_WHAT TO PRODUCE_
Would you restate all the entries exactly, leaving nothing out?

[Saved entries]
□ □ □ □ □ □ □
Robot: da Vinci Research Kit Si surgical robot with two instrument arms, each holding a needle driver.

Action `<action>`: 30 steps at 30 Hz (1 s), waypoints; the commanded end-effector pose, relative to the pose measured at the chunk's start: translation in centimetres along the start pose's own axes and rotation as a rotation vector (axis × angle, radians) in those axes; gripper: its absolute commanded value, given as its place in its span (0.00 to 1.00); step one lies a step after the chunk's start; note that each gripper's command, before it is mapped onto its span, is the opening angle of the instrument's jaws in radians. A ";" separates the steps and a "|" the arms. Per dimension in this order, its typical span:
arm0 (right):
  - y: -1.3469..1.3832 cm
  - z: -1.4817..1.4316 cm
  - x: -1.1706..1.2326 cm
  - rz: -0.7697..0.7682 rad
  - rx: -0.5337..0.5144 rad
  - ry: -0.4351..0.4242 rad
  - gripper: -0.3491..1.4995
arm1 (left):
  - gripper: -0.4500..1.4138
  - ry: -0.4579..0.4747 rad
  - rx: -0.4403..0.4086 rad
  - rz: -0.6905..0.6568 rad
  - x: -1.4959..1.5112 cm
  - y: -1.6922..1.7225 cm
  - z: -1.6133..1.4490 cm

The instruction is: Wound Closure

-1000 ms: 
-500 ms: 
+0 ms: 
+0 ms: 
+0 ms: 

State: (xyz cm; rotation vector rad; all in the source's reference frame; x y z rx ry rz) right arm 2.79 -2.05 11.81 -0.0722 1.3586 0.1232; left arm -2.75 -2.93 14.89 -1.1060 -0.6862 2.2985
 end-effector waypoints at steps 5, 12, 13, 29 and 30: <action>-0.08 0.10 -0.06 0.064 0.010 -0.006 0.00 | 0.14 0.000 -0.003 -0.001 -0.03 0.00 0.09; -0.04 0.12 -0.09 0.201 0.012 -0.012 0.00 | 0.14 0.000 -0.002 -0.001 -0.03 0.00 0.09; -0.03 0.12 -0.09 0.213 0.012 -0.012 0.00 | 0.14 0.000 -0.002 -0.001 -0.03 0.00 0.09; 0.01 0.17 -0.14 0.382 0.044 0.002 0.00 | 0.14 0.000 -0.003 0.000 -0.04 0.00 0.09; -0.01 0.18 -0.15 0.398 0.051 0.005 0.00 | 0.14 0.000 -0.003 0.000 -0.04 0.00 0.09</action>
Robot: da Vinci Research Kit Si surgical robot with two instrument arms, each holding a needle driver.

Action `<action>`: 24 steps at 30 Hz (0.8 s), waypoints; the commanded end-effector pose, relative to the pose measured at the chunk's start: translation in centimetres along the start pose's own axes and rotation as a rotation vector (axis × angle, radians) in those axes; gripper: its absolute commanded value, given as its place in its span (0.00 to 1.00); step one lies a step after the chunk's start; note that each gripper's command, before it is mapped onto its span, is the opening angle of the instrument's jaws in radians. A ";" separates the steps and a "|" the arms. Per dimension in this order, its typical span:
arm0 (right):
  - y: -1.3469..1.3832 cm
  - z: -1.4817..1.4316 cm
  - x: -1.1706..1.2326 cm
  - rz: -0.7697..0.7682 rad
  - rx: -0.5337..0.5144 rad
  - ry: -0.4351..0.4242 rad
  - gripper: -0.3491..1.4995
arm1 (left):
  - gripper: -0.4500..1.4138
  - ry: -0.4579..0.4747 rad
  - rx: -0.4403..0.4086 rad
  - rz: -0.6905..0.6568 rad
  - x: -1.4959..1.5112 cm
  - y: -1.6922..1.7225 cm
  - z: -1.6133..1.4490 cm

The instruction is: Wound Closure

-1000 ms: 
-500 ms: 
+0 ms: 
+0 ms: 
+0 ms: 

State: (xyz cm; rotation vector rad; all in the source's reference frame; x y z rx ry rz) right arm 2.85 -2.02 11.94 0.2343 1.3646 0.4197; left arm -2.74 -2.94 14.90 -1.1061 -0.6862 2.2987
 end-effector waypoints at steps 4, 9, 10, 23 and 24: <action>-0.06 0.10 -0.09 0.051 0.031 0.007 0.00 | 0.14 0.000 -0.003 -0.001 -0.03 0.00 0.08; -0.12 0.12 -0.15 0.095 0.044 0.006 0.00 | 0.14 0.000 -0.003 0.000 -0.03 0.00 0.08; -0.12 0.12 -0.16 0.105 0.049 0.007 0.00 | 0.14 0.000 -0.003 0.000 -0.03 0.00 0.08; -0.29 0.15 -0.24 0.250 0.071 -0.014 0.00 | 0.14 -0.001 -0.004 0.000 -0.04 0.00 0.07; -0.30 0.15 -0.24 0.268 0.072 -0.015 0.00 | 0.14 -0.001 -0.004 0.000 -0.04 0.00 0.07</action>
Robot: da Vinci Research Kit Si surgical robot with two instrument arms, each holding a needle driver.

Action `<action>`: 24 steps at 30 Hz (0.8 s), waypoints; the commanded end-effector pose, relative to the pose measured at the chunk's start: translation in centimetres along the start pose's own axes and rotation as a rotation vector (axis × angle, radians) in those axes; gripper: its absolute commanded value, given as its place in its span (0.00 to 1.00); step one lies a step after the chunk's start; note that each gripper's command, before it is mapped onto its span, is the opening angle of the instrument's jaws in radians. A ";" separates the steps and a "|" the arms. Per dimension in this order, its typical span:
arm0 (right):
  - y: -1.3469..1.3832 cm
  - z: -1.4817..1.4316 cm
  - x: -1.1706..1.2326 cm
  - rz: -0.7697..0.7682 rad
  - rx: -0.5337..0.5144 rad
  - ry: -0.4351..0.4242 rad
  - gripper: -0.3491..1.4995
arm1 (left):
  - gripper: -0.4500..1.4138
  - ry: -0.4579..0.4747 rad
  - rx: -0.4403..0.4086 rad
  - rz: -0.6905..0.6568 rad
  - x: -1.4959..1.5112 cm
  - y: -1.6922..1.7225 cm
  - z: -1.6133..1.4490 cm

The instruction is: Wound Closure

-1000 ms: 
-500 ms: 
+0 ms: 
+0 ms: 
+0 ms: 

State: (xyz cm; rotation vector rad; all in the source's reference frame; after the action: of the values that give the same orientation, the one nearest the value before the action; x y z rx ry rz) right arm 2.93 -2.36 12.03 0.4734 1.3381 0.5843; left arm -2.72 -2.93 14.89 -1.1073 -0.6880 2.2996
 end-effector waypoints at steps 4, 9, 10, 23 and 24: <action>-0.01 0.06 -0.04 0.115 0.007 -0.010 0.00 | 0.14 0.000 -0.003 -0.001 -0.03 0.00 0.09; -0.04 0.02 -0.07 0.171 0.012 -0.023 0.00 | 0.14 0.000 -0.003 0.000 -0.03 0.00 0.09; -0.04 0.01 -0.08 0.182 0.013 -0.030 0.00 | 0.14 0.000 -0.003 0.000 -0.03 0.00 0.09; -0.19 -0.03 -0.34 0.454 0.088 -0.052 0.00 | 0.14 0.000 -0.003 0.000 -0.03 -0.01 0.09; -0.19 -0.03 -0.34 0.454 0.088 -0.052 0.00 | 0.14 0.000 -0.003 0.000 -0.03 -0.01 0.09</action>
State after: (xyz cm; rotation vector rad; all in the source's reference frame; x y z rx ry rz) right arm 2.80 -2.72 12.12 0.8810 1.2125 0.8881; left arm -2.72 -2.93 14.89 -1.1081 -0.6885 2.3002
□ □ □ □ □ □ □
_WRITTEN RESPONSE_
Robot: da Vinci Research Kit Si surgical robot with two instrument arms, each holding a needle driver.

Action `<action>`: 30 steps at 30 Hz (1 s), waypoints; the commanded end-effector pose, relative to the pose measured at the chunk's start: translation in centimetres along the start pose's own axes and rotation as a rotation vector (axis × angle, radians) in those axes; gripper: its absolute commanded value, given as its place in its span (0.00 to 1.00); step one lies a step after the chunk's start; note that each gripper's command, before it is mapped onto its span, is the opening angle of the instrument's jaws in radians. A ";" separates the steps and a "|" the arms. Per dimension in this order, its typical span:
arm0 (right):
  - y: -1.3469..1.3832 cm
  - z: -1.4817..1.4316 cm
  - x: -1.1706..1.2326 cm
  - rz: -0.7697..0.7682 rad
  - rx: -0.5337..0.5144 rad
  - ry: -0.4351..0.4242 rad
  - gripper: -0.3491..1.4995
arm1 (left):
  - gripper: -0.4500..1.4138
  - ry: -0.4579..0.4747 rad
  - rx: -0.4403..0.4086 rad
  - rz: -0.6905..0.6568 rad
  - x: -1.4959..1.5112 cm
  - y: -1.6922..1.7225 cm
  - z: -1.6133..1.4490 cm

The instruction is: Wound Closure

-1000 ms: 
-500 ms: 
+0 ms: 
+0 ms: 
+0 ms: 

State: (xyz cm; rotation vector rad; all in the source's reference frame; x y z rx ry rz) right arm 2.79 -2.05 11.81 -0.0722 1.3586 0.1232; left arm -2.75 -2.93 14.89 -1.1060 -0.6862 2.2985
 end-effector waypoints at steps 5, 12, 13, 29 and 30: <action>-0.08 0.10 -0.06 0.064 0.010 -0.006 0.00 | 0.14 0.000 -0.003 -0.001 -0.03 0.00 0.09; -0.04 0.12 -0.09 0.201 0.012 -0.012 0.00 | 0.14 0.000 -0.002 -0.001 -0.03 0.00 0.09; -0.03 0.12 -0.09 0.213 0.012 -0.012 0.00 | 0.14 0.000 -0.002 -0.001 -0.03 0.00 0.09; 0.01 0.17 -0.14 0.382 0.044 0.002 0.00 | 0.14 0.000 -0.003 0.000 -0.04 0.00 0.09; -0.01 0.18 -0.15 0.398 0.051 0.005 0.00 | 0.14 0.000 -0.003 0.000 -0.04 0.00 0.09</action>
Robot: da Vinci Research Kit Si surgical robot with two instrument arms, each holding a needle driver.

Action `<action>`: 24 steps at 30 Hz (0.8 s), waypoints; the commanded end-effector pose, relative to the pose measured at the chunk's start: translation in centimetres along the start pose's own axes and rotation as a rotation vector (axis × angle, radians) in those axes; gripper: its absolute commanded value, given as its place in its span (0.00 to 1.00); step one lies a step after the chunk's start; note that each gripper's command, before it is mapped onto its span, is the opening angle of the instrument's jaws in radians. A ";" separates the steps and a "|" the arms. Per dimension in this order, its typical span:
arm0 (right):
  - y: -1.3469..1.3832 cm
  - z: -1.4817..1.4316 cm
  - x: -1.1706..1.2326 cm
  - rz: -0.7697..0.7682 rad
  - rx: -0.5337..0.5144 rad
  - ry: -0.4351..0.4242 rad
  - gripper: -0.3491..1.4995
arm1 (left):
  - gripper: -0.4500..1.4138
  - ry: -0.4579..0.4747 rad
  - rx: -0.4403..0.4086 rad
  - rz: -0.6905..0.6568 rad
  - x: -1.4959..1.5112 cm
  - y: -1.6922..1.7225 cm
  - z: -1.6133..1.4490 cm

The instruction is: Wound Closure

-1000 ms: 
-500 ms: 
+0 ms: 
+0 ms: 
+0 ms: 

State: (xyz cm; rotation vector rad; all in the source's reference frame; x y z rx ry rz) right arm 2.85 -2.02 11.94 0.2343 1.3646 0.4197; left arm -2.74 -2.94 14.90 -1.1061 -0.6862 2.2987
 end-effector waypoints at steps 4, 9, 10, 23 and 24: <action>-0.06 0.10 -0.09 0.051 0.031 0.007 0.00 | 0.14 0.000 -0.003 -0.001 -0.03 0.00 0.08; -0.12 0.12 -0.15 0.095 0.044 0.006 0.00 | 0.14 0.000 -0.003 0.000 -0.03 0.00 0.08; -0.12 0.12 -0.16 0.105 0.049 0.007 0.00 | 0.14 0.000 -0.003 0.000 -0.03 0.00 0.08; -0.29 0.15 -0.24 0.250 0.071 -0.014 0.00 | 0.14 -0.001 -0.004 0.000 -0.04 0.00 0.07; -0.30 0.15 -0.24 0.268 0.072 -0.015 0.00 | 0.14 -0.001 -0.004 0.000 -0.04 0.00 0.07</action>
Robot: da Vinci Research Kit Si surgical robot with two instrument arms, each holding a needle driver.

Action `<action>`: 24 steps at 30 Hz (0.8 s), waypoints; the commanded end-effector pose, relative to the pose measured at the chunk's start: translation in centimetres along the start pose's own axes and rotation as a rotation vector (axis × angle, radians) in those axes; gripper: its absolute commanded value, given as its place in its span (0.00 to 1.00); step one lies a step after the chunk's start; note that each gripper's command, before it is mapped onto its span, is the opening angle of the instrument's jaws in radians. A ";" separates the steps and a "|" the arms. Per dimension in this order, its typical span:
arm0 (right):
  - y: -1.3469..1.3832 cm
  - z: -1.4817..1.4316 cm
  - x: -1.1706..1.2326 cm
  - rz: -0.7697..0.7682 rad
  - rx: -0.5337..0.5144 rad
  - ry: -0.4351..0.4242 rad
  - gripper: -0.3491..1.4995
arm1 (left):
  - gripper: -0.4500..1.4138
  - ry: -0.4579..0.4747 rad
  - rx: -0.4403..0.4086 rad
  - rz: -0.6905..0.6568 rad
  - x: -1.4959..1.5112 cm
  - y: -1.6922..1.7225 cm
  - z: -1.6133..1.4490 cm

The instruction is: Wound Closure

-1000 ms: 
-500 ms: 
+0 ms: 
+0 ms: 
+0 ms: 

State: (xyz cm; rotation vector rad; all in the source's reference frame; after the action: of the values that give the same orientation, the one nearest the value before the action; x y z rx ry rz) right arm 2.93 -2.36 12.03 0.4734 1.3381 0.5843; left arm -2.72 -2.93 14.89 -1.1073 -0.6880 2.2996
 end-effector waypoints at steps 4, 9, 10, 23 and 24: <action>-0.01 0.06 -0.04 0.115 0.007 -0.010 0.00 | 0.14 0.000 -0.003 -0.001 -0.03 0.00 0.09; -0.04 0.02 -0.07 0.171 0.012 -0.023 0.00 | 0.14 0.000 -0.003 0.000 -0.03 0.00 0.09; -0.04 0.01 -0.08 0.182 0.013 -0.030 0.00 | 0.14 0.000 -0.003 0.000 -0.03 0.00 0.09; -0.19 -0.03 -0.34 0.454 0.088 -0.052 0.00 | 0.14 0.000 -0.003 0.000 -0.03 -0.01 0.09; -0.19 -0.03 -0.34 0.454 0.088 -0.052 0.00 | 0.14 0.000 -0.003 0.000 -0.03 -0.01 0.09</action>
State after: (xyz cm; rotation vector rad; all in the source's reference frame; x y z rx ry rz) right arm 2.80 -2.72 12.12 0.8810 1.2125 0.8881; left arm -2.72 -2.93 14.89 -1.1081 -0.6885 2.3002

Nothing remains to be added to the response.